Bien sûr, on ne peut leur dénier ni l’essentielle notion de spectacle (rappelons que Debord la définit ainsi :

" Le règne autocratique de l’économie marchande ayant accédé à un statut de souveraineté irresponsable, et l’ensemble des techniques de gouvernement qui accompagnent ce règne " [2],

ni la beauté et la force de leurs formules, à qui les graffiteurs de Mai 68 ont rendu si souvent hommage, ni l’époustouflant canular du Véridique Rapport sur les dernières chances de sauver le capitalisme en Italie [3] de Gianfranco Sanguinetti.

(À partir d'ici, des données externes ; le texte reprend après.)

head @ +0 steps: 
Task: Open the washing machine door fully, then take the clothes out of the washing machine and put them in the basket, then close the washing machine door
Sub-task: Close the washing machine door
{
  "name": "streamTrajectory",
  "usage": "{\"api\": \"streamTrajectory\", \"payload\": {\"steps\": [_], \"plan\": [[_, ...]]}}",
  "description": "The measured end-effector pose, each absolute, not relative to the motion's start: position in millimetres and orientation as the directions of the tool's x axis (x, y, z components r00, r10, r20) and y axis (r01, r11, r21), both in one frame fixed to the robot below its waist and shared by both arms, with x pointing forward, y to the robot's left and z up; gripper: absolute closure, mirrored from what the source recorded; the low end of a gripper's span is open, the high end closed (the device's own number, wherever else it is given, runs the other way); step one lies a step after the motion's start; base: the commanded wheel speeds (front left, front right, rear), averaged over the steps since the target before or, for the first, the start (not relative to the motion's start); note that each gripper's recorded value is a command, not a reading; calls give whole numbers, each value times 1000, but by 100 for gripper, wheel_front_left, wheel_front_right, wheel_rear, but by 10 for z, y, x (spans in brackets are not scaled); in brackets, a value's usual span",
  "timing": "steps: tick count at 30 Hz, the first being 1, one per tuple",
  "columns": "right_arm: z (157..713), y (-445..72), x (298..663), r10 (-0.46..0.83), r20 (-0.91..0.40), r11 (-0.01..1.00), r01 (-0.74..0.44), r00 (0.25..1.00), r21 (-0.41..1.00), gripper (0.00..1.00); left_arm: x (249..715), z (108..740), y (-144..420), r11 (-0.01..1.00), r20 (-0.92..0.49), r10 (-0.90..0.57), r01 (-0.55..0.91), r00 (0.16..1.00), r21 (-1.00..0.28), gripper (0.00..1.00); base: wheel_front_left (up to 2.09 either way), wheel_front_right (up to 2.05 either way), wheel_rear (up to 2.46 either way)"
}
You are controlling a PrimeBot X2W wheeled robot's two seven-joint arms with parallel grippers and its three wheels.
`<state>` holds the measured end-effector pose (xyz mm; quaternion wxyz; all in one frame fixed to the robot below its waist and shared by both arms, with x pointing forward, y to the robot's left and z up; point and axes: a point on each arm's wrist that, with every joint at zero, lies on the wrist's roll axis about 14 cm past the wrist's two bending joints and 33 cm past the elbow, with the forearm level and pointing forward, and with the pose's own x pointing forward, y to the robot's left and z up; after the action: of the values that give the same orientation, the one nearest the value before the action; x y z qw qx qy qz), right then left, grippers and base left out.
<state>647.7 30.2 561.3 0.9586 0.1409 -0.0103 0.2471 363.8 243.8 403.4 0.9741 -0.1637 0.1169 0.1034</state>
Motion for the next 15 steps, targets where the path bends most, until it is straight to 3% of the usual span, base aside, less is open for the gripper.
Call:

Ces contributions ont été assez précieuses pour que l’on pardonne beaucoup aux situationnistes ; jusqu’à leurs indigestes grumeaux théoriques, qui permettent néanmoins de déterminer si un homme peut mentir : il suffit qu’il prétende avoir tout compris à La Société du spectacle.
Cet article ne s’aventurera pas à juger du poids historique réel des situationnistes, sans aucune mesure avec leurs effectifs réduits. Leur goût du secret et l’extrême contrôle qu’ils ont exercé sur leurs publications rend cette estimation difficile ; elle est de toute façon hors sujet. Non, ce dont cet article veut traiter, c’est de la contradiction entre l’éthique affichée et l’éthique appliquée des situationnistes.
On oublie trop que Guy Debord avait lu, et recommandé, L’Homme de cour de Baltasar Gracián. Tout comme on trouve déjà Auschwitz dans Mein Kampf, on trouve déjà dans Gracián les positionnements brillants, les attitudes fécondes et l’intelligence des rites de l’élite qui ont caractérisé les situationnistes :

" Ne pas se rendre trop intelligible. La plupart n’estiment pas ce qu’ils comprennent, et admirent ce qu’ils n’entendent pas. Il faut que les choses coûtent pour être estimées [...]. Il faut leur ôter le moyen de censurer, en occupant tout leur esprit à concevoir. " [4]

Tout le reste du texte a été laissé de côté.